Department of Agronomy, University of Wisconsin-Madison, Madison, WI 53706
Great Lakes Bioenergy Research Center, Michigan State University, East Lansing, MI 48824.
G3 (Bethesda). 2019 Jun 5;9(6):1921-1931. doi: 10.1534/g3.119.400094.
The lowland ecotype of switchgrass has generated considerable interest because of its higher biomass yield and late flowering characteristics compared to the upland ecotype. However, lowland ecotypes planted in northern latitudes exhibit very low winter survival. Implementation of genomic selection could potentially enhance switchgrass breeding for winter survival by reducing generation time while eliminating the dependence on weather. The objectives of this study were to assess the potential of genomic selection for winter survival in lowland switchgrass by combining multiple populations in the training set and applying the selected model in two independent testing datasets for validation. Marker data were generated using exome capture sequencing. Validation was conducted using (1) indirect indicators of winter adaptation based on geographic and climatic variables of accessions from different source locations and (2) winter survival estimates of the phenotype. The prediction accuracies were significantly higher when the training dataset comprising all populations was used in fivefold cross validation but its application was not useful in the independent validation dataset. Nevertheless, modeling for population heterogeneity improved the prediction accuracy to some extent but the genetic relationship between the training and validation populations was found to be more influential. The predicted winter survival of lowland switchgrass indicated latitudinal and longitudinal variability, with the northeast USA the region for most cold tolerant lowland populations. Our results suggested that GS could provide valuable opportunities for improving winter survival and accelerate the lowland switchgrass breeding programs toward the development of cold tolerant cultivars suitable for northern latitudes.

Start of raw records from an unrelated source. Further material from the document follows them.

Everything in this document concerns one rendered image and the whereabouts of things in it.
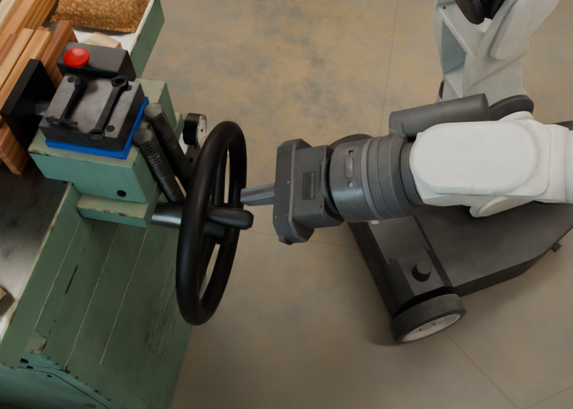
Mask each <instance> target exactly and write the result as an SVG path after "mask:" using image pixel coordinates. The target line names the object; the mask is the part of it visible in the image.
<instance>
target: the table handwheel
mask: <svg viewBox="0 0 573 409"><path fill-rule="evenodd" d="M228 150H229V196H228V203H224V190H225V173H226V164H227V156H228ZM246 172H247V156H246V140H245V137H244V134H243V132H242V129H241V128H240V126H239V125H238V124H236V123H235V122H232V121H223V122H221V123H220V124H218V125H216V126H215V127H214V128H213V129H212V131H211V132H210V134H209V135H208V136H207V137H206V139H205V142H204V144H203V146H202V148H201V149H200V153H199V156H198V158H197V160H196V162H195V165H194V169H193V172H192V175H191V178H190V181H189V184H188V191H187V194H186V198H185V201H184V204H178V203H172V202H167V201H162V200H158V202H157V204H156V207H155V210H154V213H153V216H152V219H151V222H150V224H153V225H158V226H162V227H168V228H177V229H179V235H178V242H177V259H176V292H177V304H178V307H179V310H180V313H181V315H182V317H183V318H184V320H185V321H186V322H187V323H189V324H190V325H203V324H205V323H206V322H207V321H208V320H209V319H210V318H211V317H212V316H213V315H214V313H215V311H216V310H217V307H218V305H219V303H220V301H221V299H222V297H223V293H224V291H225V288H226V285H227V283H228V280H229V276H230V272H231V269H232V266H233V262H234V256H235V252H236V248H237V245H238V240H239V236H240V229H235V228H229V227H225V226H223V225H219V224H216V223H214V222H209V221H206V220H205V216H206V212H207V207H224V208H237V209H242V210H244V204H243V203H241V202H240V193H241V189H243V188H246ZM212 186H213V188H212ZM211 190H212V196H211ZM210 196H211V200H209V199H210ZM202 242H203V244H202V247H201V243H202ZM216 244H217V245H220V246H219V250H218V253H217V259H216V262H215V265H214V269H213V271H212V274H211V278H210V280H209V283H208V285H207V287H206V289H205V292H204V294H203V296H202V298H201V299H200V290H201V286H202V284H203V281H204V278H205V273H206V270H207V267H208V264H209V262H210V260H211V255H212V252H213V251H214V248H215V245H216Z"/></svg>
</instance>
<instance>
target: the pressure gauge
mask: <svg viewBox="0 0 573 409"><path fill-rule="evenodd" d="M203 119H204V124H203ZM206 128H207V120H206V115H205V114H198V113H192V112H190V113H189V114H188V115H187V116H186V118H185V120H184V127H183V130H182V138H183V141H184V143H185V144H187V145H190V146H191V147H192V146H198V147H201V146H202V145H203V143H204V140H205V135H206ZM201 130H203V132H201Z"/></svg>
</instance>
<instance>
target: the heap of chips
mask: <svg viewBox="0 0 573 409"><path fill-rule="evenodd" d="M149 2H150V0H59V2H58V7H57V9H56V10H55V12H54V14H53V15H52V17H51V19H50V22H56V23H61V21H62V20H69V21H70V23H71V25H75V26H87V27H94V28H100V29H106V30H113V31H119V32H130V33H136V30H137V27H138V26H139V24H140V22H141V20H142V17H143V15H144V13H145V11H146V9H147V6H148V4H149Z"/></svg>
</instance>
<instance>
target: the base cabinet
mask: <svg viewBox="0 0 573 409"><path fill-rule="evenodd" d="M178 235H179V229H177V228H168V227H162V226H158V225H153V224H149V227H148V228H143V227H138V226H133V225H128V224H123V223H120V224H119V227H118V230H117V233H116V234H115V237H114V239H113V243H112V245H111V248H110V251H109V252H108V255H107V259H106V261H105V263H104V266H103V268H102V271H101V274H100V277H99V279H98V281H97V284H96V286H95V289H94V292H93V295H92V297H91V299H90V303H89V306H88V307H87V310H86V313H85V315H84V318H83V321H82V324H81V326H80V328H79V330H78V335H77V336H76V339H75V342H74V344H73V346H72V350H71V353H70V354H69V357H68V359H67V363H66V365H65V367H64V369H61V370H58V369H54V368H49V367H45V366H37V365H33V364H28V363H27V364H23V363H19V365H18V367H17V369H16V370H15V371H9V370H4V369H0V402H1V403H4V404H9V405H13V406H21V407H25V408H29V409H170V407H171V401H172V398H173V395H174V392H175V388H176V385H177V379H178V377H179V373H180V370H181V367H182V362H183V358H184V355H185V352H186V348H187V346H188V340H189V337H190V333H191V331H192V327H193V326H192V325H190V324H189V323H187V322H186V321H185V320H184V318H183V317H182V315H181V313H180V310H179V307H178V304H177V292H176V259H177V242H178Z"/></svg>
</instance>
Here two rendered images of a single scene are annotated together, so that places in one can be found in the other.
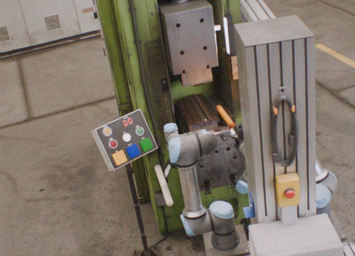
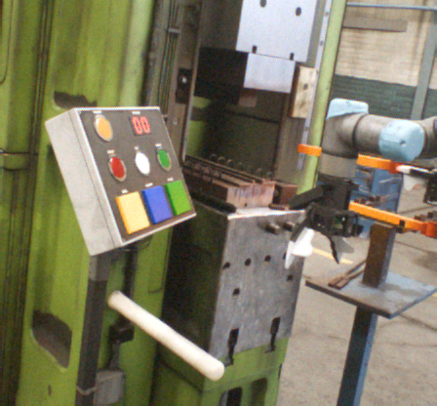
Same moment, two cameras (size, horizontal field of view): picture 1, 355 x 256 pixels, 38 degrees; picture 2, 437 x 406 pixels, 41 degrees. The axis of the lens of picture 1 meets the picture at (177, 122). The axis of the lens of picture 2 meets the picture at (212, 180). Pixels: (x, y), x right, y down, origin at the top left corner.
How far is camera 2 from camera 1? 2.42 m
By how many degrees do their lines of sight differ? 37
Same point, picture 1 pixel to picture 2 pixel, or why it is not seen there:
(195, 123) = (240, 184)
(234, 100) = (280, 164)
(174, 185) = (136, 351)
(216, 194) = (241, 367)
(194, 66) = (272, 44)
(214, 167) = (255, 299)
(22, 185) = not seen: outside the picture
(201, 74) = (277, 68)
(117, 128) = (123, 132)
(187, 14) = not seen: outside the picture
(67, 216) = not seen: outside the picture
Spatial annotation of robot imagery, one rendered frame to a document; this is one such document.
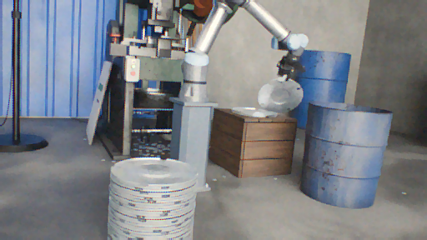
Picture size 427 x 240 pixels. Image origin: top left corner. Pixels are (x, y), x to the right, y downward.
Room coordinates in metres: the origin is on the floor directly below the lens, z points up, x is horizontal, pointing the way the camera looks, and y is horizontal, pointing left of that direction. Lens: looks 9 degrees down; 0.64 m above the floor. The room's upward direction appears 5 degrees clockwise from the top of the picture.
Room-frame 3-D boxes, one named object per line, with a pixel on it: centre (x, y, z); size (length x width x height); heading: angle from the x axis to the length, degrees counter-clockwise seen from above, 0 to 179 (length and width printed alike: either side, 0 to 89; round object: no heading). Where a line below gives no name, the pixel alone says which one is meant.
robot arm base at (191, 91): (1.73, 0.09, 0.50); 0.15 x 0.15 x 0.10
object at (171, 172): (1.13, 0.17, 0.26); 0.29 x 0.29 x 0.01
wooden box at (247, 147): (2.19, -0.27, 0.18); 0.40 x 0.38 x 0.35; 26
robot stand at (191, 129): (1.73, 0.09, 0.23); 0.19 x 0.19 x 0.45; 31
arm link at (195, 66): (1.73, 0.10, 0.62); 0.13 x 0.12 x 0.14; 11
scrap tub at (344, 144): (1.81, -0.71, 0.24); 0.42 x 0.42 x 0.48
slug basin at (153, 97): (2.47, 0.42, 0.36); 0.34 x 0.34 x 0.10
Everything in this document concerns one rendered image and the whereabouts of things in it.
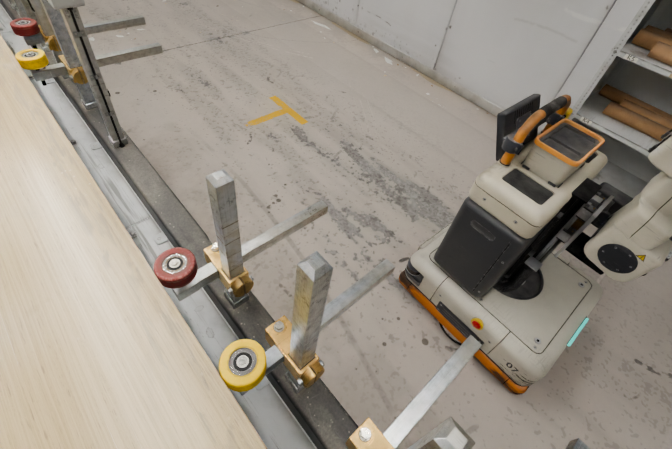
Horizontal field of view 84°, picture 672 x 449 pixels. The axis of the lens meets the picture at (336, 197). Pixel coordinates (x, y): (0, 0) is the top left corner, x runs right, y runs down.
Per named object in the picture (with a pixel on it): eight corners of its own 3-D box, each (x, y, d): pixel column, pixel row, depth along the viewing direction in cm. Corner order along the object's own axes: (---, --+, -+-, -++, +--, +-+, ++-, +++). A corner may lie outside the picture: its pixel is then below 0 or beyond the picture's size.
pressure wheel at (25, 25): (45, 45, 146) (32, 14, 137) (52, 53, 142) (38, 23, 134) (21, 49, 141) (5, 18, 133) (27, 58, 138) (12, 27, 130)
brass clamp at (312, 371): (286, 323, 82) (286, 312, 78) (326, 372, 76) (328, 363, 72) (262, 340, 79) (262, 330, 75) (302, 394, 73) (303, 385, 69)
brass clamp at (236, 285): (226, 249, 94) (224, 237, 90) (256, 287, 88) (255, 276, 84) (203, 262, 90) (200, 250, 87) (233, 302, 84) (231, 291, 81)
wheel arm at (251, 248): (319, 208, 107) (320, 197, 104) (327, 215, 105) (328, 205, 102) (173, 293, 84) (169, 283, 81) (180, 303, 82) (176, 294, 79)
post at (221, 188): (240, 298, 99) (223, 164, 65) (248, 308, 98) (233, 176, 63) (229, 306, 97) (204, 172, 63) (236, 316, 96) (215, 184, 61)
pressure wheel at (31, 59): (38, 77, 131) (23, 45, 122) (63, 80, 131) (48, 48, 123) (25, 89, 125) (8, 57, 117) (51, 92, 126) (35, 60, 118)
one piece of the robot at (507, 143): (486, 179, 132) (488, 117, 121) (534, 146, 150) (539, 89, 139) (518, 187, 123) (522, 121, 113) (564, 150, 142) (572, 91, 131)
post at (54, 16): (101, 118, 146) (47, -16, 111) (104, 122, 144) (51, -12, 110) (91, 120, 144) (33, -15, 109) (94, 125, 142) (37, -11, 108)
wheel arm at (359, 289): (382, 266, 95) (386, 256, 92) (392, 275, 94) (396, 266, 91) (232, 383, 72) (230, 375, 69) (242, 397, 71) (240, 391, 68)

与旱地生态型相比,柳枝稷低地生态型具有更高的生物量产量和晚花特性,因此引起了广泛关注。然而,在高纬度地区种植的低地生态型柳枝稷冬季存活率非常低。基因组选择的实施有可能通过缩短世代时间并消除对天气的依赖,从而提高柳枝稷的冬季存活率育种。本研究的目的是通过在训练集中组合多个群体,并在两个独立的测试数据集中应用选择模型进行验证,评估基因组选择在柳枝稷低地生态型冬季存活率中的潜力。使用外显子捕获测序生成标记数据。验证是基于不同来源地点的品系的地理和气候变量的间接指标(1)和表型的冬季存活率估计值(2)进行的。当在五重交叉验证中使用包含所有群体的训练数据集时,预测准确性显著提高,但在独立验证数据集中的应用没有用处。尽管如此,对群体异质性的建模在一定程度上提高了预测准确性,但发现训练和验证群体之间的遗传关系更具影响力。预测的柳枝稷低地生态型冬季存活率表明存在纬度和经度的可变性,美国东北部是最耐寒的低地种群的区域。我们的研究结果表明,GS 可以为提高冬季存活率提供有价值的机会,并加速柳枝稷低地生态型的育种计划,开发适合高纬度地区的耐寒品种。